▶ **Task description**: This exercise calls for duplicating every entry below exactly, without the images.

[Start of section]

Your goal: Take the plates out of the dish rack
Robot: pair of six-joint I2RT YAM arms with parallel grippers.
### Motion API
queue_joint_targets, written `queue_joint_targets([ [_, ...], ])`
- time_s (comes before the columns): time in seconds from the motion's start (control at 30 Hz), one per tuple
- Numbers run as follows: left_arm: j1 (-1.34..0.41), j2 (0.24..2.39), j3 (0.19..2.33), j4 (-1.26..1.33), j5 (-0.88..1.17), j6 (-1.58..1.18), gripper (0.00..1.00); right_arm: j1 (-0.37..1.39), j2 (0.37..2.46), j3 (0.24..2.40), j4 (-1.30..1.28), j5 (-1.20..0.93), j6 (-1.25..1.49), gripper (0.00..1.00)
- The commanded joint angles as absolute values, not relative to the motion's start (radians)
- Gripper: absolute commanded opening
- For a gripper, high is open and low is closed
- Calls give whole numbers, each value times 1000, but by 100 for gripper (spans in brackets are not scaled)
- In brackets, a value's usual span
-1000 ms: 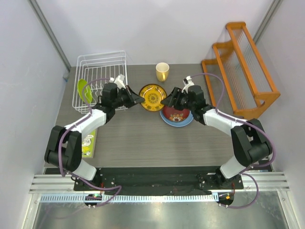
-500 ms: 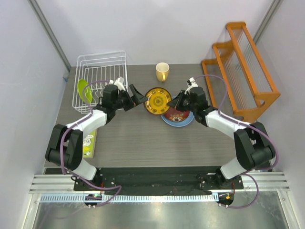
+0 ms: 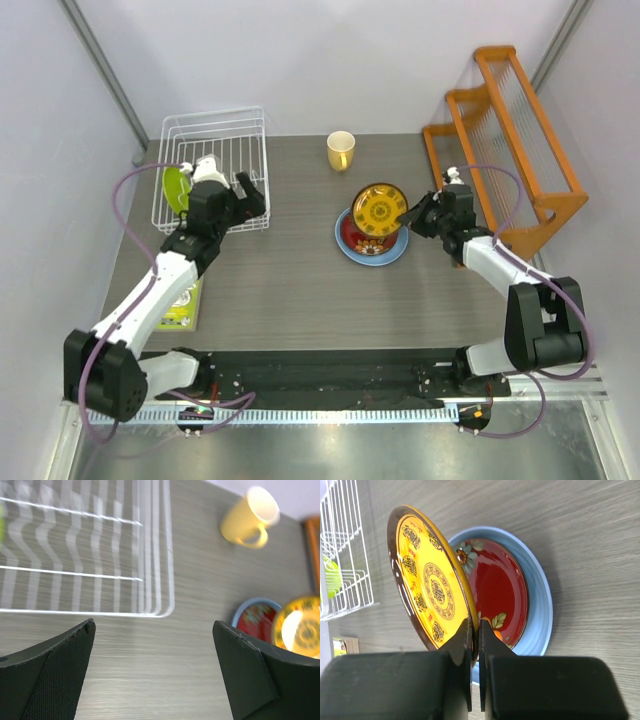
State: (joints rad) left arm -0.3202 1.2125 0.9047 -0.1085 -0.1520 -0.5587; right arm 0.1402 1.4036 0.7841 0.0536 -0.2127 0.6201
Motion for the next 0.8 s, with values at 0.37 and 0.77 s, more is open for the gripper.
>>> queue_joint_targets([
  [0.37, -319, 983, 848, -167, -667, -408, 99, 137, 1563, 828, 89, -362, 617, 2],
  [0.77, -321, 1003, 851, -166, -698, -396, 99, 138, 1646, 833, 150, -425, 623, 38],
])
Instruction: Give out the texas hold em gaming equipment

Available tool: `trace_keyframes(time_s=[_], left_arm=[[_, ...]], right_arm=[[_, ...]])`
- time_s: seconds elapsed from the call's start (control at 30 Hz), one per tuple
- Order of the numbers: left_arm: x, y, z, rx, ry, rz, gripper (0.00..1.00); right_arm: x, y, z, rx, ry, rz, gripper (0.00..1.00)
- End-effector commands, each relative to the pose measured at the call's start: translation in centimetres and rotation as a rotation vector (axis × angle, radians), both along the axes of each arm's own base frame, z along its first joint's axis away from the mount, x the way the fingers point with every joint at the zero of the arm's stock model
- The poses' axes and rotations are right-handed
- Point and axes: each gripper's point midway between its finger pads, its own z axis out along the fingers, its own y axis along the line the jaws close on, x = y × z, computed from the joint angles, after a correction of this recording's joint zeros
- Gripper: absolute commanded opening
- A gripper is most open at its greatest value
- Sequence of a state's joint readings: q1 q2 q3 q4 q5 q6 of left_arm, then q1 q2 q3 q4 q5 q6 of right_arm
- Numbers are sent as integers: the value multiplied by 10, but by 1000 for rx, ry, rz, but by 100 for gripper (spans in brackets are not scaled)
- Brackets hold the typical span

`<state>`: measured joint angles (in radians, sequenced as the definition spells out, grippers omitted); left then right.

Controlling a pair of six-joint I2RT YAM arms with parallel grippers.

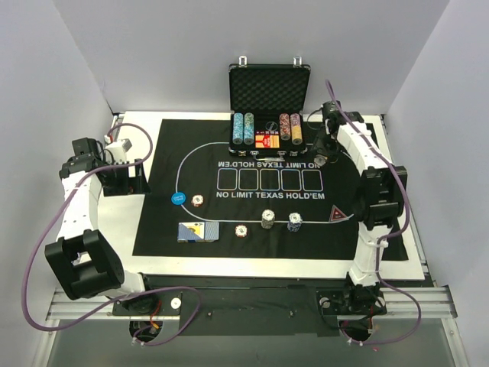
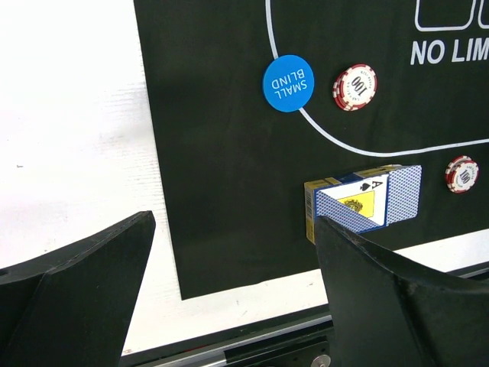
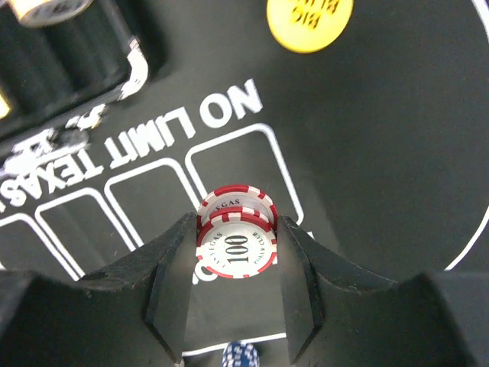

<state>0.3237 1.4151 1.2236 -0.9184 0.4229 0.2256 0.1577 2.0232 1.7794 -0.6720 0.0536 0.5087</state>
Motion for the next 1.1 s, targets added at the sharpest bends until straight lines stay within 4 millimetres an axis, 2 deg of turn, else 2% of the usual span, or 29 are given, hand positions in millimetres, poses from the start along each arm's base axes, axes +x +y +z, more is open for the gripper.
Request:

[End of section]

▶ **Output of the exercise**:
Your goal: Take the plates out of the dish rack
Robot: pair of six-joint I2RT YAM arms with parallel grippers.
### Motion API
queue_joint_targets, written `queue_joint_targets([ [_, ...], ])`
- time_s (comes before the columns): time in seconds from the motion's start (control at 30 Hz), one per tuple
- Numbers run as follows: left_arm: j1 (-1.34..0.41), j2 (0.24..2.39), j3 (0.19..2.33), j4 (-1.26..1.33), j5 (-0.88..1.17), j6 (-1.58..1.18), gripper (0.00..1.00); right_arm: j1 (-0.37..1.39), j2 (0.37..2.46), j3 (0.24..2.40), j4 (-1.30..1.28), j5 (-1.20..0.93), j6 (-1.25..1.49), gripper (0.00..1.00)
- The commanded joint angles as absolute values, not relative to the motion's start (radians)
- Gripper: absolute commanded opening
- For a gripper, high is open and low is closed
- Calls give whole numbers, each value times 1000, but by 100 for gripper (spans in brackets are not scaled)
- In brackets, a value's usual span
-1000 ms: 
-500 ms: 
+0 ms: 
State: (joints rad) left arm -0.3202 1.2125 0.9047 -0.1085 -0.1520 -0.5587; right arm 0.1402 1.4036 0.7841 0.0536 -0.2127 0.6201
Motion for the next 0.8 s, with values at 0.37 and 0.77 s, more is open for the gripper.
>>> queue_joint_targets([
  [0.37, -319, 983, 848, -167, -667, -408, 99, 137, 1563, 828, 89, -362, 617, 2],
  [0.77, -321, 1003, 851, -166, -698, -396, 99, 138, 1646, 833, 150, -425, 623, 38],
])
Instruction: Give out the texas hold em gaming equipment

Available tool: `trace_keyframes(time_s=[_], left_arm=[[_, ...]], right_arm=[[_, ...]])`
- time_s: seconds elapsed from the call's start (control at 30 Hz), one per tuple
- Order of the numbers: left_arm: x, y, z, rx, ry, rz, gripper (0.00..1.00); right_arm: x, y, z, rx, ry, rz, gripper (0.00..1.00)
- End-effector commands, each relative to the pose measured at the call's start: translation in centimetres and rotation as a rotation vector (axis × angle, radians), both along the axes of each arm's own base frame, z along its first joint's axis away from the mount, x the way the fingers point with every joint at the zero of the arm's stock model
- The poses' axes and rotations are right-handed
- Point and axes: each gripper's point midway between its finger pads, its own z axis out along the fingers, its own y axis along the line the jaws close on, x = y × z, computed from the joint angles, after a correction of this recording's joint zeros
- Gripper: absolute commanded opening
- A gripper is most open at its greatest value
- Sequence of a state's joint readings: q1 q2 q3 q4 q5 q6 of left_arm, then q1 q2 q3 q4 q5 q6 of right_arm
- Numbers are sent as integers: the value multiplied by 10, but by 1000 for rx, ry, rz, but by 100 for gripper (spans in brackets are not scaled)
- Brackets hold the typical span

`<state>`: measured joint angles (in radians, sequenced as the definition spells out, grippers omitted); left then right.

Controlling a pair of six-joint I2RT YAM arms with parallel grippers.


<state>0.3237 1.4151 1.2236 -0.9184 0.4229 0.2256 0.1577 2.0232 1.7794 -0.6720 0.0536 0.5087</state>
Motion for the next 1.1 s, targets added at the sharpest bends until straight lines stay within 4 millimetres an axis, 2 deg of turn, else 2% of the usual span, or 29 are given, hand positions in millimetres, poses from the start along each arm's base axes, axes +x +y +z, more is open for the gripper.
Request:

Nothing remains to be added to this answer.